● DESCRIPTION OF THE TASK: Take the entries below and return them unchanged.

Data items
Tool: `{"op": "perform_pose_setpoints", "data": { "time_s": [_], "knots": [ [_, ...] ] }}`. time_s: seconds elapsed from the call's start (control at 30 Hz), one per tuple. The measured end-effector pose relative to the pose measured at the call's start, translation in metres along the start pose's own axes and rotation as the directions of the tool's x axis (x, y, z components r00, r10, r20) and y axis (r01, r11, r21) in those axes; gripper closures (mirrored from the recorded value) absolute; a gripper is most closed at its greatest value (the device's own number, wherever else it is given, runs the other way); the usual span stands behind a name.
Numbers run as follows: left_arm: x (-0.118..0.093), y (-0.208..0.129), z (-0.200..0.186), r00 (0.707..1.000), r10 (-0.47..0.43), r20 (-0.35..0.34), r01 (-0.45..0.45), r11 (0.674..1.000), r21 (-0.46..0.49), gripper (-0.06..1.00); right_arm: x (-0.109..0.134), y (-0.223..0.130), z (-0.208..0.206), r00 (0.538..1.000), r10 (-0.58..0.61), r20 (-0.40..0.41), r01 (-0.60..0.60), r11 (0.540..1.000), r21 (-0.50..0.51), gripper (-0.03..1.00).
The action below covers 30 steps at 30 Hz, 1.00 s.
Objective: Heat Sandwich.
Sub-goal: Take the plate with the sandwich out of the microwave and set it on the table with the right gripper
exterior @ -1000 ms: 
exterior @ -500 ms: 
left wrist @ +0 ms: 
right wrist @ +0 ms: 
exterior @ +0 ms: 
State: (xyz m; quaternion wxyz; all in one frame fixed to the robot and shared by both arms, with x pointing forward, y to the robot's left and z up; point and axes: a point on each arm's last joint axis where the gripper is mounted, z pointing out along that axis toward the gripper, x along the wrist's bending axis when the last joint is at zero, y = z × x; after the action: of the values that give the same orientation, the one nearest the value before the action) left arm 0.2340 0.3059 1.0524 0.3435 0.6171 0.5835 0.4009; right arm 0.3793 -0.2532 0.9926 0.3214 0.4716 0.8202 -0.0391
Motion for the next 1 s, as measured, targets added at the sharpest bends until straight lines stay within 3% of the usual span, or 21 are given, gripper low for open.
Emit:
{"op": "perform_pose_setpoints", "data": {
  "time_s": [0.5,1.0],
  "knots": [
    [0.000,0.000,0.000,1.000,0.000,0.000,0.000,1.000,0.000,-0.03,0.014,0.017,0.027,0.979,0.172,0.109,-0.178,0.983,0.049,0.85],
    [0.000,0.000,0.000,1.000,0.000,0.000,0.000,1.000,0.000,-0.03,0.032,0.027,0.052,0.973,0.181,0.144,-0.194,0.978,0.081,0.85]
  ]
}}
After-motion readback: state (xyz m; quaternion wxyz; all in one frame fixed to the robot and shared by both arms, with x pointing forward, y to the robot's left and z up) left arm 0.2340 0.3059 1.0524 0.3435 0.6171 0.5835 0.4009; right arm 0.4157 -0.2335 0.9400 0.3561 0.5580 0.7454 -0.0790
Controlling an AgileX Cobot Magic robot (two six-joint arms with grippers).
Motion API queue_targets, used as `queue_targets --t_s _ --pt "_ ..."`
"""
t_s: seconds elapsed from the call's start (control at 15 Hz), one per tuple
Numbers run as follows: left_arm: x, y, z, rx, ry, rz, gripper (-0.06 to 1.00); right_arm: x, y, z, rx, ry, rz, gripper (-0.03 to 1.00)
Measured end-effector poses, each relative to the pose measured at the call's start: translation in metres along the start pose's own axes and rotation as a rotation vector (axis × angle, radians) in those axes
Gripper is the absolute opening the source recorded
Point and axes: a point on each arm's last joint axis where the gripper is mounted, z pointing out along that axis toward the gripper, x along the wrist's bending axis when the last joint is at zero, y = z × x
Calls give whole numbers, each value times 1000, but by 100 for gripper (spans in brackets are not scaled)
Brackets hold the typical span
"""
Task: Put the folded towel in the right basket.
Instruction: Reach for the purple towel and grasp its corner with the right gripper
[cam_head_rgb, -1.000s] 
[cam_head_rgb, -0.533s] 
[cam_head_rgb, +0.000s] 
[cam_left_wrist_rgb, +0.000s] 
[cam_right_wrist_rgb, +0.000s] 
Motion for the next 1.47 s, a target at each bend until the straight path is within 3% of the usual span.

● TASK ANSWER:
Tool: `{"op": "perform_pose_setpoints", "data": { "time_s": [_], "knots": [ [_, ...] ] }}`. time_s: seconds elapsed from the call's start (control at 30 Hz), one per tuple. The measured end-effector pose relative to the pose measured at the call's start, translation in metres along the start pose's own axes and rotation as the directions of the tool's x axis (x, y, z components r00, r10, r20) and y axis (r01, r11, r21) in those axes; gripper closures (mirrored from the recorded value) absolute; a gripper is most closed at its greatest value (the device's own number, wherever else it is given, runs the other way); the usual span stands behind a name.
Numbers run as follows: left_arm: x (-0.118..0.093), y (-0.208..0.129), z (-0.200..0.186), r00 (0.707..1.000), r10 (-0.47..0.43), r20 (-0.35..0.34), r01 (-0.45..0.45), r11 (0.674..1.000), r21 (-0.46..0.49), gripper (-0.06..1.00); right_arm: x (-0.109..0.134), y (-0.223..0.130), z (-0.208..0.206), r00 (0.538..1.000), r10 (-0.58..0.61), r20 (-0.40..0.41), r01 (-0.60..0.60), r11 (0.540..1.000), r21 (-0.50..0.51), gripper (-0.03..1.00).
The action below covers 30 steps at 30 Hz, 1.00 s.
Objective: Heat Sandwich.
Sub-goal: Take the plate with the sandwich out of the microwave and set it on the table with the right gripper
exterior @ -1000 ms: 
exterior @ -500 ms: 
left wrist @ +0 ms: 
right wrist @ +0 ms: 
exterior @ +0 ms: 
State: (xyz m; quaternion wxyz; all in one frame fixed to the robot and shared by both arms, with x pointing forward, y to the robot's left and z up; point and axes: a point on each arm's last joint axis where the gripper is mounted, z pointing out along that axis toward the gripper, x along the wrist's bending axis when the last joint is at zero, y = z × x; after the action: of the values that give the same orientation, the one nearest the value before the action) left arm 0.2340 0.3059 1.0524 0.3435 0.6171 0.5835 0.4009; right arm 0.3793 -0.2532 0.9926 0.3214 0.4716 0.8202 -0.0391
Motion for the next 1 s, as measured, targets added at the sharpest bends until straight lines stay within 3% of the usual span, or 21 are given, gripper low for open.
Emit:
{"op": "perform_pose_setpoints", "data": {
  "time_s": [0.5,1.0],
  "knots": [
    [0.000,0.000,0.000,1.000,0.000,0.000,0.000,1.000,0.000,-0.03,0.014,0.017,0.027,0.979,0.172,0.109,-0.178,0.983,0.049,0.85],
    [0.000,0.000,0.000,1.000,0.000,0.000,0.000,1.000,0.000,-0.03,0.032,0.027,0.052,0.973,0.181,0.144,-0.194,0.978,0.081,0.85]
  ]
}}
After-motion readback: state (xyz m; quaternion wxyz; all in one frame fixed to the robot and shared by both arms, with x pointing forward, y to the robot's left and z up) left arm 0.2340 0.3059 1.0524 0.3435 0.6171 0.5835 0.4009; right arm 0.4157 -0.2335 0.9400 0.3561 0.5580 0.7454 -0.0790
Controlling an AgileX Cobot Magic robot (two six-joint arms with grippers).
Motion API queue_targets, used as `queue_targets --t_s _ --pt "_ ..."`
"""
t_s: seconds elapsed from the call's start (control at 15 Hz), one per tuple
Numbers run as follows: left_arm: x, y, z, rx, ry, rz, gripper (-0.06 to 1.00); right_arm: x, y, z, rx, ry, rz, gripper (-0.03 to 1.00)
Measured end-effector poses, each relative to the pose measured at the call's start: translation in metres along the start pose's own axes and rotation as a rotation vector (axis × angle, radians) in those axes
Gripper is the absolute opening the source recorded
Point and axes: a point on each arm's last joint axis where the gripper is mounted, z pointing out along that axis toward the gripper, x along the wrist's bending axis when the last joint is at zero, y = z × x
Calls give whole numbers, each value times 1000, but by 100 for gripper (spans in brackets are not scaled)
Brackets hold the typical span
"""
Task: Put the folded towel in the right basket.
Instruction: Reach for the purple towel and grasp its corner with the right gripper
[cam_head_rgb, -1.000s] 
[cam_head_rgb, -0.533s] 
[cam_head_rgb, +0.000s] 
[cam_left_wrist_rgb, +0.000s] 
[cam_right_wrist_rgb, +0.000s] 
Motion for the next 1.47 s, a target at each bend until the straight path is within 3% of the usual span.

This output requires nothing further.